Code Explanation:
1. Importing lru_cache from functools
from functools import lru_cache
lru_cache stands for Least Recently Used Cache.
It’s a decorator that remembers the results of function calls, so if the same inputs occur again, it returns the cached result instead of recomputing.
2. Defining the Recursive Fibonacci Function with Caching
@lru_cache(maxsize=2)
def fib(n):
return 1 if n < 2 else fib(n-1) + fib(n-2)
Key Points:
This defines a recursive Fibonacci function.
Base case:
fib(0) = 1
fib(1) = 1
Recursive case:
fib(n) = fib(n-1) + fib(n-2)
Decorated with @lru_cache(maxsize=2):
The cache will store only the last two most recently used results.
When a new call is added and the cache is full, the least recently used entry is removed.
3. Calling the Function
=print(fib(5))
What Happens Internally:
Let’s simulate the recursive calls with caching (maxsize=2):
fib(5)
= fib(4) + fib(3)
= (fib(3) + fib(2)) + (fib(2) + fib(1))
= ((fib(2) + fib(1)) + (fib(1) + fib(0))) + ((fib(1) + fib(0)) + 1)
But due to the limited cache (maxsize=2), the cache will only retain the two most recently used values during execution.
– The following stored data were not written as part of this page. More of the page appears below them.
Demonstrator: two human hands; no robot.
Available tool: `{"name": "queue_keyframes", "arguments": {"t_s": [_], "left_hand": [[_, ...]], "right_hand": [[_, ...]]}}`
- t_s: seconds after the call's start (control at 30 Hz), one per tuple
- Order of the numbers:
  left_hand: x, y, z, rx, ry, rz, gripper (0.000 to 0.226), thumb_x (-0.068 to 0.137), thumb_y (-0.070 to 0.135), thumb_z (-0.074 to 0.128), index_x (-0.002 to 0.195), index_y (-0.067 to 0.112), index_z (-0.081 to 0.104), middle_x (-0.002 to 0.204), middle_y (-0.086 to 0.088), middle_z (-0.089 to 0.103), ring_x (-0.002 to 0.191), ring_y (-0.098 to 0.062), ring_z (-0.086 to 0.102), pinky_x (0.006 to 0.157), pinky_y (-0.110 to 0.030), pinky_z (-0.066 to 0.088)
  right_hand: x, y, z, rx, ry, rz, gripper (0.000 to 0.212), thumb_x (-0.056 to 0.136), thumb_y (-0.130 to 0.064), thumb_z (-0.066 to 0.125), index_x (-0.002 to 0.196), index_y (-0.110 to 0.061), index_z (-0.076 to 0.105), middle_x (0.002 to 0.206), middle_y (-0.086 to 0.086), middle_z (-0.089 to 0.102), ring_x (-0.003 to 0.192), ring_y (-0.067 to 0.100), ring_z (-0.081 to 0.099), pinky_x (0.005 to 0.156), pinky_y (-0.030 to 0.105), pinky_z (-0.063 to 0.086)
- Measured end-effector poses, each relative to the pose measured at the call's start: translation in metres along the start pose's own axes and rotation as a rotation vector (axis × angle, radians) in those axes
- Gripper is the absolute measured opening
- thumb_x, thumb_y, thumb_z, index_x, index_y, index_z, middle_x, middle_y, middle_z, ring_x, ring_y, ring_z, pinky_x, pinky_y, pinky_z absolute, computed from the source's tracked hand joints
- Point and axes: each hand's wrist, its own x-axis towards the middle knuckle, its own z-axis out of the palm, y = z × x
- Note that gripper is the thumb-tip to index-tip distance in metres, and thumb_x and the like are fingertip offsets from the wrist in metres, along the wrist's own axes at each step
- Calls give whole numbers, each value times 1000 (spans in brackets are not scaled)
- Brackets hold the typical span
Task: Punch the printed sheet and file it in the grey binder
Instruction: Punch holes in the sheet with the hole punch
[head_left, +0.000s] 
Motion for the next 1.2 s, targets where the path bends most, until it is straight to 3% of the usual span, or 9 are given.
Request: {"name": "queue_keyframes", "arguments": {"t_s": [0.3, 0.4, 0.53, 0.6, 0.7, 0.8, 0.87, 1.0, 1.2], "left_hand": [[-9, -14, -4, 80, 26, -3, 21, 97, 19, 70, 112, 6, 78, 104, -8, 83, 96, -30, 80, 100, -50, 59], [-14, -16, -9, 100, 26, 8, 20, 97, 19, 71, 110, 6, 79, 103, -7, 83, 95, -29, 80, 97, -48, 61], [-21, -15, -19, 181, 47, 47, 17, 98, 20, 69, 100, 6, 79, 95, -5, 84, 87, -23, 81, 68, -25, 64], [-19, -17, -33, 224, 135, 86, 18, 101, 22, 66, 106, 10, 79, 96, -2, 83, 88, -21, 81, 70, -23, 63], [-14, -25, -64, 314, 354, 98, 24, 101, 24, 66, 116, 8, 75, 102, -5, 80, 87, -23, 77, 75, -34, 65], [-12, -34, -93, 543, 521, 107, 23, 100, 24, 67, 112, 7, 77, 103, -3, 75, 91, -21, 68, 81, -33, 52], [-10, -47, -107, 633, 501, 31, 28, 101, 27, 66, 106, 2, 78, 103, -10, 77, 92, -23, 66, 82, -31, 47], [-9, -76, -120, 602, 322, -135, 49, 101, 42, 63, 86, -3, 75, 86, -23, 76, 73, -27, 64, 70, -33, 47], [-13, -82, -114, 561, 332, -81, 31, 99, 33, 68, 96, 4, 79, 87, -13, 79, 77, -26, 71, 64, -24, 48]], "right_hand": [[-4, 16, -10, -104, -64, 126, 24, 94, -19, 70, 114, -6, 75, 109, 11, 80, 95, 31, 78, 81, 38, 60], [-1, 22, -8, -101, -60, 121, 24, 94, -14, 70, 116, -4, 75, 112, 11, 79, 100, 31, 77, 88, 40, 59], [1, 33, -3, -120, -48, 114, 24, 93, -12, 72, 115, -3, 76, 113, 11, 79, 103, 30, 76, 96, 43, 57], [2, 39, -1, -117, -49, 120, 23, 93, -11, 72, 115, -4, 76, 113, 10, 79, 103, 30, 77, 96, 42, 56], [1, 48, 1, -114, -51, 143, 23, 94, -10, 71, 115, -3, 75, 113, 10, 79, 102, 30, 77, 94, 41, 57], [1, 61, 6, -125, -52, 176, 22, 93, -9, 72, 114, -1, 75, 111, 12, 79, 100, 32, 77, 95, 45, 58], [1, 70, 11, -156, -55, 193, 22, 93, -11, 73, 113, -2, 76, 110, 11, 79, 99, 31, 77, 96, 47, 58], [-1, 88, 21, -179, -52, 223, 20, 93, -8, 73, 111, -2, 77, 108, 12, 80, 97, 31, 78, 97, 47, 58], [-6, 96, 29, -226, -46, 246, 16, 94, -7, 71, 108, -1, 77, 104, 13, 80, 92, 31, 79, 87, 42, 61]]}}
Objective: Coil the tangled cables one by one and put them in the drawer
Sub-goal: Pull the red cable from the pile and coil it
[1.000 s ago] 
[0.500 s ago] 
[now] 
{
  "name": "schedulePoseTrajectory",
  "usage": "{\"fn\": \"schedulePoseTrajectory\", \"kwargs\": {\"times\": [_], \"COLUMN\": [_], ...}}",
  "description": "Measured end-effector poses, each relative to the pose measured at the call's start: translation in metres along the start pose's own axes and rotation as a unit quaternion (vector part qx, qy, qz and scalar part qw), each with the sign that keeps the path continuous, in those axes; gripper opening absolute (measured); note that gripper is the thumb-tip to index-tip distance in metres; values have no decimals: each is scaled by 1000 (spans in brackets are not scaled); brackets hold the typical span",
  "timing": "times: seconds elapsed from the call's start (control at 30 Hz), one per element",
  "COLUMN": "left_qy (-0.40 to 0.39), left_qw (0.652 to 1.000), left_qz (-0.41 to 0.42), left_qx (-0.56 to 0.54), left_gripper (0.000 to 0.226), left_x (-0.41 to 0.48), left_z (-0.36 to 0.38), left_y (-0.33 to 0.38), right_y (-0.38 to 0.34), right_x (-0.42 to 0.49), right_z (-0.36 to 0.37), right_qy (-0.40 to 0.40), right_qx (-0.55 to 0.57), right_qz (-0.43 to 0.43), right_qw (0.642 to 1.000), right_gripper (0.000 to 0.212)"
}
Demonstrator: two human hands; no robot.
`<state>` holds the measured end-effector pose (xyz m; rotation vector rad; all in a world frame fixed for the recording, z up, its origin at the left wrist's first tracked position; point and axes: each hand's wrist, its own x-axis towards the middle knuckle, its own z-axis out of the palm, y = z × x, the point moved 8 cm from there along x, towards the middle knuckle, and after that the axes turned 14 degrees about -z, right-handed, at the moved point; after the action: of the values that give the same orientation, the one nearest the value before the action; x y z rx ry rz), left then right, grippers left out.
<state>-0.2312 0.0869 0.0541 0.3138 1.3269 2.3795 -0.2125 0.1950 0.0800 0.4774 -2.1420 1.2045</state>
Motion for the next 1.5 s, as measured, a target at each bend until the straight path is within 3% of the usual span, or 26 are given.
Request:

This means:
Many results will be evicted before they can be reused.
You don’t get the full performance benefit that you would with a larger cache or unlimited size.
Result:
The output is still 8 (correct Fibonacci result for fib(5)), but with less efficiency due to constant cache eviction.
Why Use maxsize=2?
This small size shows how limited cache can impact performance — useful for experimentation or memory-constrained scenarios.
You'd typically use a larger maxsize (or None for unlimited) in real-world performance-sensitive recursive computations.